İslam ne diyor, “Müslüman, bir binanın tuğlaları gibidir”
Hani nerede bu ülkede, “Cihan Hâkimiyeti Mefkûresi…”
Hani nerede, bu ülkede, “Nizam-ı Âlem Davası…”
Günümüzün adıyla, “Büyük Türkiye İdeali…”
Bir şiirimizde ne diyoruz;
“Kapanmaz!
Dil yarası, kapanmaz
Açma tefrikaya kapı
Aralarsan kapanmaz”


Harput’tayım! 
Harput, “Bir açık hava müzesi…”
Tarihi tefekkür için, paha biçilmez mekânlara sahip!

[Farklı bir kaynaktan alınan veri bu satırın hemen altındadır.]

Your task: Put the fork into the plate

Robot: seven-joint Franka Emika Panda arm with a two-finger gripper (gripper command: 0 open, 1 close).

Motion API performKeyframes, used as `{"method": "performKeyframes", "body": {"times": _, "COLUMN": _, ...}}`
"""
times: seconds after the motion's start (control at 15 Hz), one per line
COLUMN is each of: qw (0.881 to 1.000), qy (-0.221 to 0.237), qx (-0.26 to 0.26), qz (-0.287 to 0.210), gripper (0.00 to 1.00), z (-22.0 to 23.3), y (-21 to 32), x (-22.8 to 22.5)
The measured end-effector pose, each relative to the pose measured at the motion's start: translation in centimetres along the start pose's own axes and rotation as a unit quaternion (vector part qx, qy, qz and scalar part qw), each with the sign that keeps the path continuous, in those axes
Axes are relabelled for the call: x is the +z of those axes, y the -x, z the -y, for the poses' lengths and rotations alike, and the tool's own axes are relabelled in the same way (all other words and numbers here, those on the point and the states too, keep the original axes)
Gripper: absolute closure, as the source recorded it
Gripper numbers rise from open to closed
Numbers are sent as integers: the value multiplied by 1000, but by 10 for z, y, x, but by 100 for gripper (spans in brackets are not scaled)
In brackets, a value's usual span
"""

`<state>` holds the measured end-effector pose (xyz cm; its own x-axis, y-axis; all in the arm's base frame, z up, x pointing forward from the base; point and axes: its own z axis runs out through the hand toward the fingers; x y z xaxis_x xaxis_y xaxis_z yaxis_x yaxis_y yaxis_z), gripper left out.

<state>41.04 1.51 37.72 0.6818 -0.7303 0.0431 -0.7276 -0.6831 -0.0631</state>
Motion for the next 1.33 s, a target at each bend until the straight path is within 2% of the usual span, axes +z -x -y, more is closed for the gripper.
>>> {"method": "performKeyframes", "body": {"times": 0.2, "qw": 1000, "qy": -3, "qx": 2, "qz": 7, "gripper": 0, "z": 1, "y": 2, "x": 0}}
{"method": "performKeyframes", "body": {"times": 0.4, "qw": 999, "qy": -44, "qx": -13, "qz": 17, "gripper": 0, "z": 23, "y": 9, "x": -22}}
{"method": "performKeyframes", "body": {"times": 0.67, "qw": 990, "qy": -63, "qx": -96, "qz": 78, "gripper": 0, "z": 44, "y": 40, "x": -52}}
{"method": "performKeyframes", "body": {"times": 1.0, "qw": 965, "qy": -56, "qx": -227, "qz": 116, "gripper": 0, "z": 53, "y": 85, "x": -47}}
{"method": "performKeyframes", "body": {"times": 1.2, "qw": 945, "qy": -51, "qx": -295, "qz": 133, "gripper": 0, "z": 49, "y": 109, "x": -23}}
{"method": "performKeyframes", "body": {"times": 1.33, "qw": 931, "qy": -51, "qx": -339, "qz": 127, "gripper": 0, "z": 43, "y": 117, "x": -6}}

Düşündüm, “Resulün izinden yürüyen Veliler…”
Burayı kendilerine konak tutmuşlar…
Fatihler, Alpler, Erenler, Âlimler, Şehitler, Gaziler…

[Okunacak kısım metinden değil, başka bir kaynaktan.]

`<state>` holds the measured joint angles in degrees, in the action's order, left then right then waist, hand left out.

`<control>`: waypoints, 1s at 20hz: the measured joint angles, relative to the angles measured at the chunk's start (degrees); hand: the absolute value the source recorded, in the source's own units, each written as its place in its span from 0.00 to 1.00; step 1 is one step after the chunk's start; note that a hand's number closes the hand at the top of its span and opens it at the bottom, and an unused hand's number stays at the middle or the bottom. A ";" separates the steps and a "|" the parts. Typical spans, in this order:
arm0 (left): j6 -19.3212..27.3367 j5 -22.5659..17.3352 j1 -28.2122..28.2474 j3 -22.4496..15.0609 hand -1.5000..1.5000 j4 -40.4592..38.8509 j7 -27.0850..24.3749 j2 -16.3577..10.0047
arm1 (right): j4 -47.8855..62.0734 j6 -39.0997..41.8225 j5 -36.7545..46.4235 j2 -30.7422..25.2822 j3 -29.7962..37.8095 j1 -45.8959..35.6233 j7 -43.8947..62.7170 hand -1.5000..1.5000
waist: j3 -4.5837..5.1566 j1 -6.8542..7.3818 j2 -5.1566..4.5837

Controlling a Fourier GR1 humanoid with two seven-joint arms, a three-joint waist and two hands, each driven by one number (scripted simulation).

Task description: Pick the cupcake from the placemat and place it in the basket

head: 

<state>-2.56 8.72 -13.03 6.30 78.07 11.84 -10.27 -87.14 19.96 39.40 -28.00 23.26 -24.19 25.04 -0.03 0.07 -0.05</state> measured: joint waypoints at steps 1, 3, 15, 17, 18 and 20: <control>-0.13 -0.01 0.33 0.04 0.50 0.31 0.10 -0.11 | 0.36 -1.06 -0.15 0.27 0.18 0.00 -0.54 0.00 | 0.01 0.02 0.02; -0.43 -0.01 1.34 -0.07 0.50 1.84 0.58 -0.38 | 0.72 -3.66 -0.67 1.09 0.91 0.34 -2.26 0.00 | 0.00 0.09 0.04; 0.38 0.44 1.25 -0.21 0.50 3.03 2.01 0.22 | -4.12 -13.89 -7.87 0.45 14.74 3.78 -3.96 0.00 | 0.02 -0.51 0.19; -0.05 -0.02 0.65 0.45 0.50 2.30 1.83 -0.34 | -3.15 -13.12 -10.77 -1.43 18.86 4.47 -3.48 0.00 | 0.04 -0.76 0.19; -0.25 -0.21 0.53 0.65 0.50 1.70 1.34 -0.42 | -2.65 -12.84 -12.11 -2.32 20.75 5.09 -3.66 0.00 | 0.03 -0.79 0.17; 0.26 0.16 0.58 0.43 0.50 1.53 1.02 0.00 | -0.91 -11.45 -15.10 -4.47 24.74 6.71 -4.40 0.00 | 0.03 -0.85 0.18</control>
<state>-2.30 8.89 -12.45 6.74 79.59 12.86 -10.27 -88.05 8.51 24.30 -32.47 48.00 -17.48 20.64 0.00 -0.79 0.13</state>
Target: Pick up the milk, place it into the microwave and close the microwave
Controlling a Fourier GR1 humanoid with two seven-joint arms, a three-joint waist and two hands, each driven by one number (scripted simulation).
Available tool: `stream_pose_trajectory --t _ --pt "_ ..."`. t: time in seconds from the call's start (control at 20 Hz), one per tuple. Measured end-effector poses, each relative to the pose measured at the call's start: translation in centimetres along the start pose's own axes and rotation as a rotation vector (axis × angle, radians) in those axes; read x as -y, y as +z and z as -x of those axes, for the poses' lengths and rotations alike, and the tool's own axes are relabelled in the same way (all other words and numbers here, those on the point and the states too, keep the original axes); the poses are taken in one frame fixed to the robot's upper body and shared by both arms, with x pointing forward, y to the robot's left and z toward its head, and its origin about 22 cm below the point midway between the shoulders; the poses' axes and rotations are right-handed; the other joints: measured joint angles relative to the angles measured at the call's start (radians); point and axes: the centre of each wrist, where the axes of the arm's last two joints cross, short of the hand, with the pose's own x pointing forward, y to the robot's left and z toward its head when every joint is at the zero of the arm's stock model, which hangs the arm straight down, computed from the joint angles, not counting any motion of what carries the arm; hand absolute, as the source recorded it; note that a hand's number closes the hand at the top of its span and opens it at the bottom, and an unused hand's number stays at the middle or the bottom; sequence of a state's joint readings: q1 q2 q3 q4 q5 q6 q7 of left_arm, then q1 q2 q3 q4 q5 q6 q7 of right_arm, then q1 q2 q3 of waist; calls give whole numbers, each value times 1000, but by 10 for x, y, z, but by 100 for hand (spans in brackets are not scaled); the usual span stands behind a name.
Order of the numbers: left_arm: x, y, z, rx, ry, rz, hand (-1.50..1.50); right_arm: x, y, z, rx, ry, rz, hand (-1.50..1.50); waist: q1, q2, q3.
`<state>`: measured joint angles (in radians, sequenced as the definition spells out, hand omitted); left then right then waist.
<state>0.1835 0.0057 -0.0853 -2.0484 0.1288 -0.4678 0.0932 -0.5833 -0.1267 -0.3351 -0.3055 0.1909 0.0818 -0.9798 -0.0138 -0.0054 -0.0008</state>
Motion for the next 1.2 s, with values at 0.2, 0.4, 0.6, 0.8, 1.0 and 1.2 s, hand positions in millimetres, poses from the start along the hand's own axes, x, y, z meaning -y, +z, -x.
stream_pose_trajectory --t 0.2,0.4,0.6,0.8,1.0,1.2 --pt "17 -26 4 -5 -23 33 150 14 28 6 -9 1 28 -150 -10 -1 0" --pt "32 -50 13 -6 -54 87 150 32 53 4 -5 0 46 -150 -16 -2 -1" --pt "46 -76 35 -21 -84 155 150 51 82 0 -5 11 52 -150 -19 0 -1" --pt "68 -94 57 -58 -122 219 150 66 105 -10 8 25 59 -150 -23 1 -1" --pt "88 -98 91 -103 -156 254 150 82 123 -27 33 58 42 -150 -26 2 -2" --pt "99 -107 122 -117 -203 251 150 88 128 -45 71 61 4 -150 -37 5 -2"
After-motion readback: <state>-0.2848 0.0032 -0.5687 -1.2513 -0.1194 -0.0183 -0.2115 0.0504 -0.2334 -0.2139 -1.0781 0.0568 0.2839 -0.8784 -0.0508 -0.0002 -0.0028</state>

Bizlere Hacı Bektaşi Veli kadar,
Yunus kadar sıcak geliyorlar…
O sıcaklığı, bugünde ‘yaşamak…’ istiyorum!

Beyler, Efendiler!
Medeniyet içinden, ‘harsı/ kültürü…’ alınız…
Geriye ne kalır?
“Sadece enkaz kalır…”
Bu coğrafyayı, ‘himayesiz/ korumasız’ bırakmak isteyenler;
Bu coğrafya insanının, ‘kimliğiyle/ irfanıyla’ oynarlar!

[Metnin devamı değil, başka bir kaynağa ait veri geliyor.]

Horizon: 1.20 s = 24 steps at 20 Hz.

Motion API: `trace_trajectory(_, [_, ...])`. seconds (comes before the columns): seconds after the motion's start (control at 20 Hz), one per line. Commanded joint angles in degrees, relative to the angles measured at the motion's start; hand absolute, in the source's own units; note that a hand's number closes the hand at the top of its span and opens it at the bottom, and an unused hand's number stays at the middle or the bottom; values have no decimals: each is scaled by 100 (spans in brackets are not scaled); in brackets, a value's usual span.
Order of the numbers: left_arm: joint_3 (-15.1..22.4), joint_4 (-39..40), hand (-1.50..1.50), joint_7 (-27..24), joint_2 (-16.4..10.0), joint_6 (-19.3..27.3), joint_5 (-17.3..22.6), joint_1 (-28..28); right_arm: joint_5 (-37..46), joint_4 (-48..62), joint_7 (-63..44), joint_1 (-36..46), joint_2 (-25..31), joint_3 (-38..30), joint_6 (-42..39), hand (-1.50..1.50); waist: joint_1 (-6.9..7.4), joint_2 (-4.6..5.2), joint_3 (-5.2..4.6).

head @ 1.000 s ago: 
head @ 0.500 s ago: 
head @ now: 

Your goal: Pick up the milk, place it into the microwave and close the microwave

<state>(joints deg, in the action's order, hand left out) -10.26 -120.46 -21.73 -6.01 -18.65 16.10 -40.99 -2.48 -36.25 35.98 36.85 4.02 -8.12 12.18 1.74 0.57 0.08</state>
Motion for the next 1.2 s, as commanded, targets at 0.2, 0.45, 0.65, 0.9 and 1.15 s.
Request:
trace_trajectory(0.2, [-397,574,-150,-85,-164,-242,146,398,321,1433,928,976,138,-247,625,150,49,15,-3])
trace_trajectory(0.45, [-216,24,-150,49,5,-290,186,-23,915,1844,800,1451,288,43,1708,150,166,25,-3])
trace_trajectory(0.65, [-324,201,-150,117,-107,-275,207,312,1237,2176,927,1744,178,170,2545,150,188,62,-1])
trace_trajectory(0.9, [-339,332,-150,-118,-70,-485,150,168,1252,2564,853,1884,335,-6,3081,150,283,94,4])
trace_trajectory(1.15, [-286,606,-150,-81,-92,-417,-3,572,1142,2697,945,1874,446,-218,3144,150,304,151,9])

 “Bir zamanlar üç kıtaya hâkimdik!
Ah! Nerede kaldı, o eski kimlik?
Çekildik, ama nelerden çekildik!
Bizleri dimdik ayakta tutacak;
Cihattan, şecaatten, fütuhattan
Bizi bizden koparacak hamiyetten…”

21. asrın, Yunuslarını aramaktayım…
21. asrın Mevlanalarını aramaktayım…
O ulu dilleri, derviş gönülleri…
“Bir gönül yapmaya geldim
‘Bin ah!’ işittim
 Binlerin ahıyla,
Taht kuranların,
Masumların Yurduyum”
Diyebilecek, memleket sevdalılarını özlüyorum!
Öfkesini yenebilen,
‘Benliklerini’ ayakları altına alabilecek kahramanları özlüyorum!
Bizim inancımız;
Bütünüyle zarafet, incelik, sadelik, yüksek ahlak ve moral dinidir!
Şeyh Edebali’nin, Osman Gazi Han’a ‘nasihati…’
O nasihatte, ‘devleti geleceğe taşımanın manevi zırhı’ var.